◆ What you should do:
For this exercise, copy all the data exactly and include none of the pictures.

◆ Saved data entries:
#####

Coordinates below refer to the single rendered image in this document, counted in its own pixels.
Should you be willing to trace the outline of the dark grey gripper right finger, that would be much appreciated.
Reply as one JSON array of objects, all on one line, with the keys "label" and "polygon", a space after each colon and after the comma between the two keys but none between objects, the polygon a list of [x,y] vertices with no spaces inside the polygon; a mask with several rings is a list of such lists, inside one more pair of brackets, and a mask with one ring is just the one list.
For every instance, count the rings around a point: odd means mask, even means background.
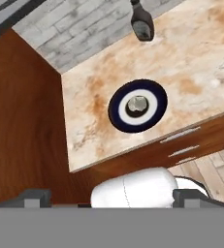
[{"label": "dark grey gripper right finger", "polygon": [[223,201],[214,200],[195,189],[175,189],[173,197],[174,208],[224,208]]}]

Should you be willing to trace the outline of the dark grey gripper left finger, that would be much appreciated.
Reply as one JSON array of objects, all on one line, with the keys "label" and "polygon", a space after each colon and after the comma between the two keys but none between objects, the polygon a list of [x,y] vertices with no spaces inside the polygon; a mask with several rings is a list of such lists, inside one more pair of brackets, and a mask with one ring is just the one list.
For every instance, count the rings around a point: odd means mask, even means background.
[{"label": "dark grey gripper left finger", "polygon": [[13,199],[0,202],[0,208],[47,208],[51,207],[50,198],[48,189],[27,189]]}]

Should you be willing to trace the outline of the pale garlic bulb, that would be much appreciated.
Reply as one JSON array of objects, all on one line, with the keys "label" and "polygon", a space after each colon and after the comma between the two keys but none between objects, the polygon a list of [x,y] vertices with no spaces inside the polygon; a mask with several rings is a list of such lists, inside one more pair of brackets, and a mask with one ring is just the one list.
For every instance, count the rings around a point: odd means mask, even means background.
[{"label": "pale garlic bulb", "polygon": [[147,101],[143,96],[132,97],[128,102],[128,109],[131,111],[143,111],[146,109]]}]

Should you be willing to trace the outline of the grey microwave oven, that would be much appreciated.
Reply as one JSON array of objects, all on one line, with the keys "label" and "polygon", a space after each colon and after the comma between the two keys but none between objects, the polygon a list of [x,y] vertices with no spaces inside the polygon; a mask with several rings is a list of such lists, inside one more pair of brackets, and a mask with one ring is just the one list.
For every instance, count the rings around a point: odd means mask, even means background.
[{"label": "grey microwave oven", "polygon": [[46,0],[0,0],[0,36]]}]

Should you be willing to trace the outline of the black and white round object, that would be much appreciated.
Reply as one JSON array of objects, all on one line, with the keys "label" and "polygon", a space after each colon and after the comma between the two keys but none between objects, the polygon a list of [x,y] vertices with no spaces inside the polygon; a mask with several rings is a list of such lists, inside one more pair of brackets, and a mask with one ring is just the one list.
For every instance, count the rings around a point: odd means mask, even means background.
[{"label": "black and white round object", "polygon": [[173,190],[174,198],[209,198],[209,192],[204,184],[190,177],[176,176],[177,188]]}]

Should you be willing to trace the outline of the white rounded object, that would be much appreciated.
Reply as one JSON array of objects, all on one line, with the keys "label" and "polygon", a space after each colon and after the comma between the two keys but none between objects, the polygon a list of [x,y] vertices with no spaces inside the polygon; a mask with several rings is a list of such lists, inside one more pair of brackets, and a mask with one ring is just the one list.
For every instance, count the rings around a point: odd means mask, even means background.
[{"label": "white rounded object", "polygon": [[168,208],[177,188],[167,169],[138,170],[97,185],[90,203],[92,208]]}]

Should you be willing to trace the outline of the brown wooden drawer cabinet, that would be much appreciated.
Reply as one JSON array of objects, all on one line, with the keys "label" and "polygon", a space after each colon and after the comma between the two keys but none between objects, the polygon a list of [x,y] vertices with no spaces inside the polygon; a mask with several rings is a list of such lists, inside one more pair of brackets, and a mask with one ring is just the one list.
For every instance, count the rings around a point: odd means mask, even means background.
[{"label": "brown wooden drawer cabinet", "polygon": [[[200,158],[224,149],[224,113],[189,125],[186,128],[171,133],[170,136],[198,126],[201,126],[201,129],[195,133],[166,143],[160,143],[160,140],[167,138],[165,136],[162,139],[157,139],[155,142],[77,172],[76,177],[80,180],[80,186],[74,203],[90,203],[90,195],[93,188],[110,178],[147,168],[170,168],[175,166],[179,160],[188,157]],[[175,157],[168,157],[168,155],[175,151],[198,144],[200,146],[194,150]]]}]

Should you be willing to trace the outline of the tall brown wooden cupboard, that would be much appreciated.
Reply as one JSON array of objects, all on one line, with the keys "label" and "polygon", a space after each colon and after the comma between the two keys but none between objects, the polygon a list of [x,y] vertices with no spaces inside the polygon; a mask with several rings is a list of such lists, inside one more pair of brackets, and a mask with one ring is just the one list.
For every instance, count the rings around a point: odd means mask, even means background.
[{"label": "tall brown wooden cupboard", "polygon": [[0,201],[27,188],[70,201],[60,75],[13,30],[0,37]]}]

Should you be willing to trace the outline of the dark blue and white plate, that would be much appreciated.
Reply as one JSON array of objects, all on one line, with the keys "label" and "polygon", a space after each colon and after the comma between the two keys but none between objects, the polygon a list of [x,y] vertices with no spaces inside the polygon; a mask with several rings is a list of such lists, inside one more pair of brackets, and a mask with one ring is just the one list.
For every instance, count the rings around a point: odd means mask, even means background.
[{"label": "dark blue and white plate", "polygon": [[[143,111],[131,111],[128,102],[132,97],[143,96],[147,106]],[[127,82],[112,95],[108,115],[113,126],[124,133],[140,133],[156,125],[168,105],[165,89],[150,79],[135,79]]]}]

#####

◆ Task answer:
Coordinates below refer to the single rendered image in this document, counted in its own pixels.
Should you be willing to trace the outline of the dark grey gripper right finger, that would be much appreciated.
Reply as one JSON array of objects, all on one line, with the keys "label" and "polygon", a space after each colon and after the comma between the two keys but none between objects, the polygon a list of [x,y] vertices with no spaces inside the polygon; a mask with several rings is a list of such lists, inside one more pair of brackets, and a mask with one ring is just the one list.
For every instance, count the rings around a point: odd means mask, even means background.
[{"label": "dark grey gripper right finger", "polygon": [[223,201],[214,200],[195,189],[175,189],[173,197],[174,208],[224,208]]}]

Should you be willing to trace the outline of the dark grey gripper left finger, that would be much appreciated.
Reply as one JSON array of objects, all on one line, with the keys "label" and "polygon", a space after each colon and after the comma between the two keys but none between objects, the polygon a list of [x,y] vertices with no spaces inside the polygon; a mask with several rings is a list of such lists, inside one more pair of brackets, and a mask with one ring is just the one list.
For every instance, count the rings around a point: odd means mask, even means background.
[{"label": "dark grey gripper left finger", "polygon": [[13,199],[0,202],[0,208],[47,208],[51,207],[50,198],[48,189],[27,189]]}]

Should you be willing to trace the outline of the pale garlic bulb, that would be much appreciated.
Reply as one JSON array of objects, all on one line, with the keys "label" and "polygon", a space after each colon and after the comma between the two keys but none between objects, the polygon a list of [x,y] vertices with no spaces inside the polygon; a mask with several rings is a list of such lists, inside one more pair of brackets, and a mask with one ring is just the one list.
For every instance, count the rings around a point: odd means mask, even means background.
[{"label": "pale garlic bulb", "polygon": [[147,101],[143,96],[132,97],[128,102],[128,109],[131,111],[143,111],[146,109]]}]

Should you be willing to trace the outline of the grey microwave oven, that would be much appreciated.
Reply as one JSON array of objects, all on one line, with the keys "label" and "polygon", a space after each colon and after the comma between the two keys but none between objects, the polygon a list of [x,y] vertices with no spaces inside the polygon; a mask with several rings is a list of such lists, inside one more pair of brackets, and a mask with one ring is just the one list.
For every instance, count the rings around a point: odd means mask, even means background.
[{"label": "grey microwave oven", "polygon": [[46,0],[0,0],[0,36]]}]

Should you be willing to trace the outline of the black and white round object, that would be much appreciated.
Reply as one JSON array of objects, all on one line, with the keys "label" and "polygon", a space after each colon and after the comma between the two keys but none between objects, the polygon a list of [x,y] vertices with no spaces inside the polygon; a mask with several rings is a list of such lists, inside one more pair of brackets, and a mask with one ring is just the one list.
For every instance, count the rings around a point: odd means mask, even means background.
[{"label": "black and white round object", "polygon": [[173,190],[174,198],[209,198],[209,192],[204,184],[190,177],[176,176],[177,188]]}]

Should you be willing to trace the outline of the white rounded object, that would be much appreciated.
Reply as one JSON array of objects, all on one line, with the keys "label" and "polygon", a space after each colon and after the comma between the two keys but none between objects, the polygon a list of [x,y] vertices with no spaces inside the polygon; a mask with several rings is a list of such lists, inside one more pair of brackets, and a mask with one ring is just the one list.
For every instance, count the rings around a point: odd means mask, even means background.
[{"label": "white rounded object", "polygon": [[168,208],[177,188],[167,169],[138,170],[97,185],[90,203],[92,208]]}]

Should you be willing to trace the outline of the brown wooden drawer cabinet, that would be much appreciated.
Reply as one JSON array of objects, all on one line, with the keys "label" and "polygon", a space after each colon and after the comma between the two keys but none between objects, the polygon a list of [x,y] vertices with no spaces inside the polygon; a mask with several rings is a list of such lists, inside one more pair of brackets, and a mask with one ring is just the one list.
For every instance, count the rings around a point: odd means mask, even means background.
[{"label": "brown wooden drawer cabinet", "polygon": [[[200,158],[224,149],[224,113],[189,125],[186,128],[171,133],[170,136],[198,126],[201,126],[201,129],[195,133],[166,143],[160,143],[160,140],[167,138],[165,136],[162,139],[157,139],[155,142],[77,172],[76,177],[80,180],[80,186],[74,203],[90,203],[90,195],[93,188],[110,178],[147,168],[170,168],[175,166],[179,160],[188,157]],[[175,157],[168,157],[168,155],[175,151],[198,144],[200,146],[194,150]]]}]

Should you be willing to trace the outline of the tall brown wooden cupboard, that would be much appreciated.
Reply as one JSON array of objects, all on one line, with the keys "label" and "polygon", a space after each colon and after the comma between the two keys but none between objects, the polygon a list of [x,y] vertices with no spaces inside the polygon; a mask with several rings is a list of such lists, inside one more pair of brackets, and a mask with one ring is just the one list.
For every instance, count the rings around a point: odd means mask, even means background.
[{"label": "tall brown wooden cupboard", "polygon": [[0,201],[27,188],[70,201],[60,75],[13,30],[0,37]]}]

Should you be willing to trace the outline of the dark blue and white plate, that would be much appreciated.
Reply as one JSON array of objects, all on one line, with the keys "label" and "polygon", a space after each colon and after the comma between the two keys but none between objects, the polygon a list of [x,y] vertices with no spaces inside the polygon; a mask with several rings is a list of such lists, inside one more pair of brackets, and a mask with one ring is just the one list.
For every instance, count the rings around a point: odd means mask, even means background.
[{"label": "dark blue and white plate", "polygon": [[[143,111],[131,111],[128,102],[132,97],[143,96],[147,106]],[[127,82],[112,95],[108,115],[113,126],[124,133],[140,133],[156,125],[168,105],[165,89],[150,79],[135,79]]]}]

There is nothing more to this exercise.